Last summer when I visited my Mom in Wellington, Ohio, I pulled about 1,500 thistles from her yard.  This year the thistle population is down -- having more to do with a springtime "weed and feed" application than my attempt at thistle dismissal, I imagine -- but her property is infested with Japanese Beetles. Hundreds of of them. Maybe thousands.
Mom tells me since she moved to the farm in 1945 she has never seen this particular bug. I've never seen a Japanese Beetle before, either (they haven't made it west of the Mississippi so we don't  have them in Utah -- yet) and at first couldn't identify the clumsy pests whizzing around my head, flying into the side of the house, and then seeming to almost accidentally land on plants. I thought "Gee, these bugs are actually kind of pretty," as they have iridescent copper bodies and green heads.  But good thoughts quickly evaporated when I realized how voraciously they were chowing down on Mom’s plants.  The larvae live in lawns and eat the roots of grass, so they kill lawns, too. 

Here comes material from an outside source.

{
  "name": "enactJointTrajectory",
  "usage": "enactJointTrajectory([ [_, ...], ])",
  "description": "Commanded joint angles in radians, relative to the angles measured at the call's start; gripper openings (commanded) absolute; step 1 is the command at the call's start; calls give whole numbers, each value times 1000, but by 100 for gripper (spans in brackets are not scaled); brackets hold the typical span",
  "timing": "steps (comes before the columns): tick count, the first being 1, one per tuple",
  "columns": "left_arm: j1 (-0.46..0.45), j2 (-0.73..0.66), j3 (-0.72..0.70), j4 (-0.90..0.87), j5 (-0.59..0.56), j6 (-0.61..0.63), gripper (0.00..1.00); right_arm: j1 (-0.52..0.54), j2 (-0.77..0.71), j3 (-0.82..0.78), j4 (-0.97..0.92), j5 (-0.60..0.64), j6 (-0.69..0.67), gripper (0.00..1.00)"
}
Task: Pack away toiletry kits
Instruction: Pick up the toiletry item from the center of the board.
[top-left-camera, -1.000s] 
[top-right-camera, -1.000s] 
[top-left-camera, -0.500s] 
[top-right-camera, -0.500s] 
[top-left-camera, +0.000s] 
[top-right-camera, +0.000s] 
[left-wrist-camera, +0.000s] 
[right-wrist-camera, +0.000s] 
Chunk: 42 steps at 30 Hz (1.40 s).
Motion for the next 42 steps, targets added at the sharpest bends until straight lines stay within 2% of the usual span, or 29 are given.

After some research I put up two pheromone-baited traps; some claim pheromone traps make the problem worse by attracting even more insects, but we thought we'd give them a try.  I’ve also been hand picking bugs and sprayed the rose and some low-hanging tree leaves with an insecticide. I hate insecticides and have never used them on my own plants, but the bugs are so thick I felt compelled to make a careful application.

My Ohio brother and sister-in-law tell me the best way to knock these pests in the head is to treat the lawn with milky spore, which will kill the larvae -- but that can't be done until next spring.

In the meantime, I’m catching beetles. I’d rather pull thistles.
Damage to my Mom's ornamental plum tree after just three days of beetle chomping. The miniature lilac bush to the immediate right is completely unscathed as Japanese beetles only eat certain plants.
A threesome (in more than one sense of the word, it appears) of Japanese beetles on my Mom's linden tree. So far they are eating the leaves of her ornamental purple plums, a rose bush, and this linden.  Supposedly the beetles like hibiscus too,  but we're hoping they don't touch Mom's beautiful Kopper King.